● What to produce:
Nothing but the lines below, from the first through the line containing "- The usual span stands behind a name", should be set down, each one exactly and without pictures.

● Excerpted records:
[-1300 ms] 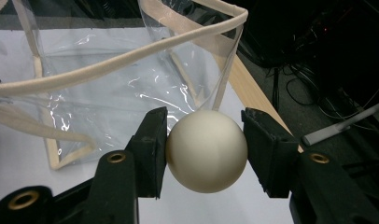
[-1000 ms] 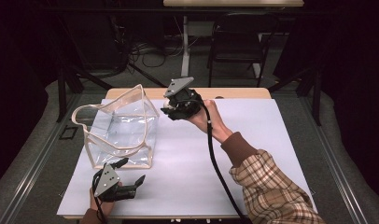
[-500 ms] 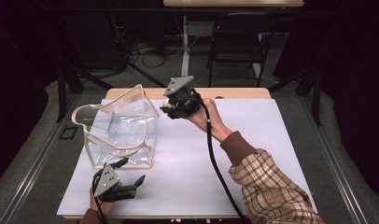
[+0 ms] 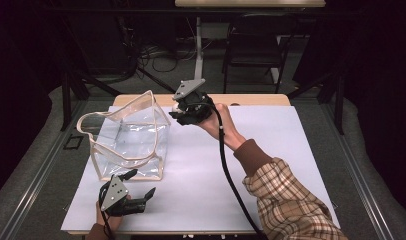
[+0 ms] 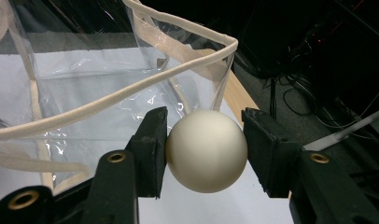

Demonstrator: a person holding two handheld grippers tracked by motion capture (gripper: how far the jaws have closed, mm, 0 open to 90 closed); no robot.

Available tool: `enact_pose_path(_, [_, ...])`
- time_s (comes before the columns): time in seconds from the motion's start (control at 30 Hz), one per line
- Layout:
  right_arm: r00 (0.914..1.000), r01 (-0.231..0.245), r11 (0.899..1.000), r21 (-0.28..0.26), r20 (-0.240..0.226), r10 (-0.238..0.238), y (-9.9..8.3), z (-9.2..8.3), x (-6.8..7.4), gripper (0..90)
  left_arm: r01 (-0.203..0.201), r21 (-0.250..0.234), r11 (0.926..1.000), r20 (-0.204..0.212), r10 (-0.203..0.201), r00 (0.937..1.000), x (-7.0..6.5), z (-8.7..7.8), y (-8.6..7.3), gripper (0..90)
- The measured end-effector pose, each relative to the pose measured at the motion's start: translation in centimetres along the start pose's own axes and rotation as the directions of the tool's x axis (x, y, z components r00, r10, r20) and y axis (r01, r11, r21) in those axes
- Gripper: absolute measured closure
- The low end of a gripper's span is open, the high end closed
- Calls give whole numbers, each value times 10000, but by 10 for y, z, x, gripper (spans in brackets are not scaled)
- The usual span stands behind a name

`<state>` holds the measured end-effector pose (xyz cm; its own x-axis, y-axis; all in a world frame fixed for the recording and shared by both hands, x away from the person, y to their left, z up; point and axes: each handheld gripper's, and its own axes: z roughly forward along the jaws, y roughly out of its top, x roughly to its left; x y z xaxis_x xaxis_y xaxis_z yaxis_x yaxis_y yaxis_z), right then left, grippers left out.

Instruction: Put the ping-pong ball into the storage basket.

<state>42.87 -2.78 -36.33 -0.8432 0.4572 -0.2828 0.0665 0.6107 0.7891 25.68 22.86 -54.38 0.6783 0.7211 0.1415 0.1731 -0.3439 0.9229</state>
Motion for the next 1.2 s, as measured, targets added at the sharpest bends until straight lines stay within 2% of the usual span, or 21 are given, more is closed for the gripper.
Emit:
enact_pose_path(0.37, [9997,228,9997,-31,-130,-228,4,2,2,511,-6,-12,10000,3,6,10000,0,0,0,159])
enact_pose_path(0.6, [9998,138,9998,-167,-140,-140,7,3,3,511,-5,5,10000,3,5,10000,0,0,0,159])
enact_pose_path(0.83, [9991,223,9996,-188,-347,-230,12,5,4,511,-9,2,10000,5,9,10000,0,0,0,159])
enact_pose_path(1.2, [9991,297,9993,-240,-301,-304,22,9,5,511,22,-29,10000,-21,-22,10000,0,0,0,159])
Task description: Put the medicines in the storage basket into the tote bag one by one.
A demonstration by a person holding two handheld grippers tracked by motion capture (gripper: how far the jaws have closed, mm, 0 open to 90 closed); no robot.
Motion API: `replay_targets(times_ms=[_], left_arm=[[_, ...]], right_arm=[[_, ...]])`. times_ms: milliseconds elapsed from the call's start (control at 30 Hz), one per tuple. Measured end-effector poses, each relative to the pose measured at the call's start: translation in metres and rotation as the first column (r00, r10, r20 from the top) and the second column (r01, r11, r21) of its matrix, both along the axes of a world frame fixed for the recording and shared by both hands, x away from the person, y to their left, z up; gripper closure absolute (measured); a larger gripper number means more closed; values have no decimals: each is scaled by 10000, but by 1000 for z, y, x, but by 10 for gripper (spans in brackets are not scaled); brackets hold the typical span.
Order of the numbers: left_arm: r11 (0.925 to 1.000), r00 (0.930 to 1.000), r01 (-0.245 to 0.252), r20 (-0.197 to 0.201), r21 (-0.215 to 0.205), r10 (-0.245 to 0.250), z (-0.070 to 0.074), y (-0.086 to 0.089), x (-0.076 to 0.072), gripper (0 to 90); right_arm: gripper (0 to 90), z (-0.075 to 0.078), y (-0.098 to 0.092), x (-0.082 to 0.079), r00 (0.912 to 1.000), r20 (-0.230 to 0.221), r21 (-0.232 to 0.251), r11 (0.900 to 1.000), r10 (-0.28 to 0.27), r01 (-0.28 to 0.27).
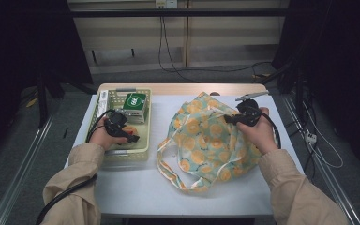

● Solved exercise:
[-1300 ms] 
[-1000 ms] 
[-500 ms] 
[+0 ms] 
[+0 ms] 

Demonstrator: a person holding two handheld grippers tracked by motion capture (gripper: how far the jaws have closed, mm, 0 open to 90 closed); no robot.

Available tool: `enact_pose_path(_, [_, ...])`
- time_s (comes before the columns): time in seconds from the motion's start (control at 30 Hz), one per line
- Layout:
  right_arm: r00 (0.914..1.000), r01 (-0.231..0.245), r11 (0.899..1.000), r21 (-0.28..0.26), r20 (-0.240..0.226), r10 (-0.238..0.238), y (-9.9..8.3), z (-9.2..8.3), x (-6.8..7.4), gripper (0..90)
  left_arm: r01 (-0.203..0.201), r21 (-0.250..0.234), r11 (0.926..1.000), r20 (-0.204..0.212), r10 (-0.203..0.201), r00 (0.937..1.000), x (-7.0..6.5), z (-8.7..7.8), y (-8.6..7.3), gripper (0..90)
- The measured end-effector pose, each relative to the pose measured at the motion's start: translation in centimetres along the start pose's own axes and rotation as the directions of the tool's x axis (x, y, z components r00, r10, r20) and y axis (r01, r11, r21) in those axes
- Gripper: absolute measured closure
- The low end of a gripper's span is open, the high end closed
- Calls give whole numbers, each value times 10000, but by 10 for y, z, x, gripper (spans in brackets are not scaled)
- The usual span stands behind a name

Whatever the exercise asked has now been answered.